## Aim of the exercise
Collect all lines below with the string "beige".

## Material to process
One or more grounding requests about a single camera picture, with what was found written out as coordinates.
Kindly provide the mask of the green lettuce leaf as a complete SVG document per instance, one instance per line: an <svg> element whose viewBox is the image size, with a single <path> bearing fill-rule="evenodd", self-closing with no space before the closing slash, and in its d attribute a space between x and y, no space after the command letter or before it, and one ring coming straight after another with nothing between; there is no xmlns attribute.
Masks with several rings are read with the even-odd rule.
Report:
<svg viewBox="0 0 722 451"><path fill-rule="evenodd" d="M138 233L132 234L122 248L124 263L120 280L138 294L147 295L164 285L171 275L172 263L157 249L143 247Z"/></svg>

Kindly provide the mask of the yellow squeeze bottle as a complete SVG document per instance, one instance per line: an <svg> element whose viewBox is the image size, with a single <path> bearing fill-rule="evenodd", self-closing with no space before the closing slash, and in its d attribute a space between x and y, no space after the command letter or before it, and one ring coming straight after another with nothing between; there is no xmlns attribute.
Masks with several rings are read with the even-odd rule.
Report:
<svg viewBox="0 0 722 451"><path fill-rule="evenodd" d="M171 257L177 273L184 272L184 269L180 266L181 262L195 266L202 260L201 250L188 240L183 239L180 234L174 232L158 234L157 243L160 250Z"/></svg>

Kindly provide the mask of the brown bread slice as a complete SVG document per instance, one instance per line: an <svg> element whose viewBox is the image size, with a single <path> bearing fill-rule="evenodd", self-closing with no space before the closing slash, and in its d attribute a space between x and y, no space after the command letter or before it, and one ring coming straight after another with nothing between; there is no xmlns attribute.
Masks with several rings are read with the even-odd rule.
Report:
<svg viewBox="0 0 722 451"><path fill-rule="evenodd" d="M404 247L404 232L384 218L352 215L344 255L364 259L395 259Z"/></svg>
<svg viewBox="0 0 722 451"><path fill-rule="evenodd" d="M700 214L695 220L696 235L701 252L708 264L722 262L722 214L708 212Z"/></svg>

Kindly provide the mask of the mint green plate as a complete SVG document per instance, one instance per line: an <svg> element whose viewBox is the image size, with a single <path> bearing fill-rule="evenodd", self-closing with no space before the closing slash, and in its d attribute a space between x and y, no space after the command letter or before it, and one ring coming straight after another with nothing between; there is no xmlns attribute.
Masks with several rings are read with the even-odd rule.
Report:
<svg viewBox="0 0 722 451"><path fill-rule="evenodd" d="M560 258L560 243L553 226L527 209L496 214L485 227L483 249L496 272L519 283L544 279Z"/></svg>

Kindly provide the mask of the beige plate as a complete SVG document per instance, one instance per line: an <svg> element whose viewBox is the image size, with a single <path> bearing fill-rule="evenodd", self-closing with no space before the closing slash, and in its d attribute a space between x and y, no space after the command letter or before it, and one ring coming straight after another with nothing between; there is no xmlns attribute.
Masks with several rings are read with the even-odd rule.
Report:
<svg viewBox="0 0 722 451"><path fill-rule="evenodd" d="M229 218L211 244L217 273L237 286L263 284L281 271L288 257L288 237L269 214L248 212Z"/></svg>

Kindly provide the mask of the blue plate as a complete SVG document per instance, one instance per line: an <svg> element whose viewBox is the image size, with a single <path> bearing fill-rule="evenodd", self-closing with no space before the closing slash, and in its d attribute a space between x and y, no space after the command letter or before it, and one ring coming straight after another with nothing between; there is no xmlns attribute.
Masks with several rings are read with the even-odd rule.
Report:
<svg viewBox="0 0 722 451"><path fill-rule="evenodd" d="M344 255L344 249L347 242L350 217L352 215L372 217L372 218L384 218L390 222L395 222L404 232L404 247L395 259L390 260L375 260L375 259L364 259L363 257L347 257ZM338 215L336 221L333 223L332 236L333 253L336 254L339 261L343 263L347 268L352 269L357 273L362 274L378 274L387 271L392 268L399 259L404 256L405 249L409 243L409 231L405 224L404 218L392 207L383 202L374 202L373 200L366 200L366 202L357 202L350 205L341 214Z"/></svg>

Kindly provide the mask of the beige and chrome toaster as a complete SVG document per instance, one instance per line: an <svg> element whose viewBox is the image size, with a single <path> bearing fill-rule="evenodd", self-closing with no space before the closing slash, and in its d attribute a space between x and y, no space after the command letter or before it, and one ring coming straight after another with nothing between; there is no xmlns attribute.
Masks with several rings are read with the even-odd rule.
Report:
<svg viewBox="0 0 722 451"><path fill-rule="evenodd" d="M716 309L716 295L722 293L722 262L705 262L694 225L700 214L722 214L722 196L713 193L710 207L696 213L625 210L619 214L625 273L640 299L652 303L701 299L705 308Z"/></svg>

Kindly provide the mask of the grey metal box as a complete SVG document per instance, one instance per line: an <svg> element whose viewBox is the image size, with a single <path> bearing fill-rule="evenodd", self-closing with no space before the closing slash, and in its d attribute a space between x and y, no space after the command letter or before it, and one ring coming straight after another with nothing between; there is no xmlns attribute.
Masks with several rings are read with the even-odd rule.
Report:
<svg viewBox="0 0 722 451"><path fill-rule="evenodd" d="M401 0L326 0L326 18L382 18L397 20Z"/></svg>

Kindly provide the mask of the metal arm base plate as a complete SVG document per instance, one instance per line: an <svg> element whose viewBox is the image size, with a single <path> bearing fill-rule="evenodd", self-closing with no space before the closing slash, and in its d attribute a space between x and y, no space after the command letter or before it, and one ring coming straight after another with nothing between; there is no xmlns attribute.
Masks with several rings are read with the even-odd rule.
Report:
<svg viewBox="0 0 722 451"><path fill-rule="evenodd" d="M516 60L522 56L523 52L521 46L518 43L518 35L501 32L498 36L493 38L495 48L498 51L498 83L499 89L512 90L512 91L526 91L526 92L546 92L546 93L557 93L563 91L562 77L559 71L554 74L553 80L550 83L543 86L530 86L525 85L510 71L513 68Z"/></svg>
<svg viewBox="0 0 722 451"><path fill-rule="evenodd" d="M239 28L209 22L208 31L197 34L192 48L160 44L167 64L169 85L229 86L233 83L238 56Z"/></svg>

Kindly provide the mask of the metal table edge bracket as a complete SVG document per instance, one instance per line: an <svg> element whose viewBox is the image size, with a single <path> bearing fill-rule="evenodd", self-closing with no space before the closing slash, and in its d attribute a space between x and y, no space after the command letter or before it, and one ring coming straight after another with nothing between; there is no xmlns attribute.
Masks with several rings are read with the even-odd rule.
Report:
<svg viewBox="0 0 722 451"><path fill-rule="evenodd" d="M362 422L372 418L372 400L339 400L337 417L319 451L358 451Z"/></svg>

## Problem solution
Kindly provide the mask of the beige plate as a complete SVG document per instance, one instance per line: an <svg> element whose viewBox is the image size, with a single <path> bearing fill-rule="evenodd", self-closing with no space before the closing slash, and in its d attribute a space between x and y, no space after the command letter or before it, and one ring coming straight after another with nothing between; there is no xmlns attribute.
Kindly provide the mask of the beige and chrome toaster as a complete SVG document per instance, one instance per line: an <svg> element whose viewBox is the image size, with a single <path> bearing fill-rule="evenodd", self-closing with no space before the closing slash, and in its d attribute a space between x and y, no space after the command letter or before it, and one ring coming straight after another with nothing between; there is no xmlns attribute.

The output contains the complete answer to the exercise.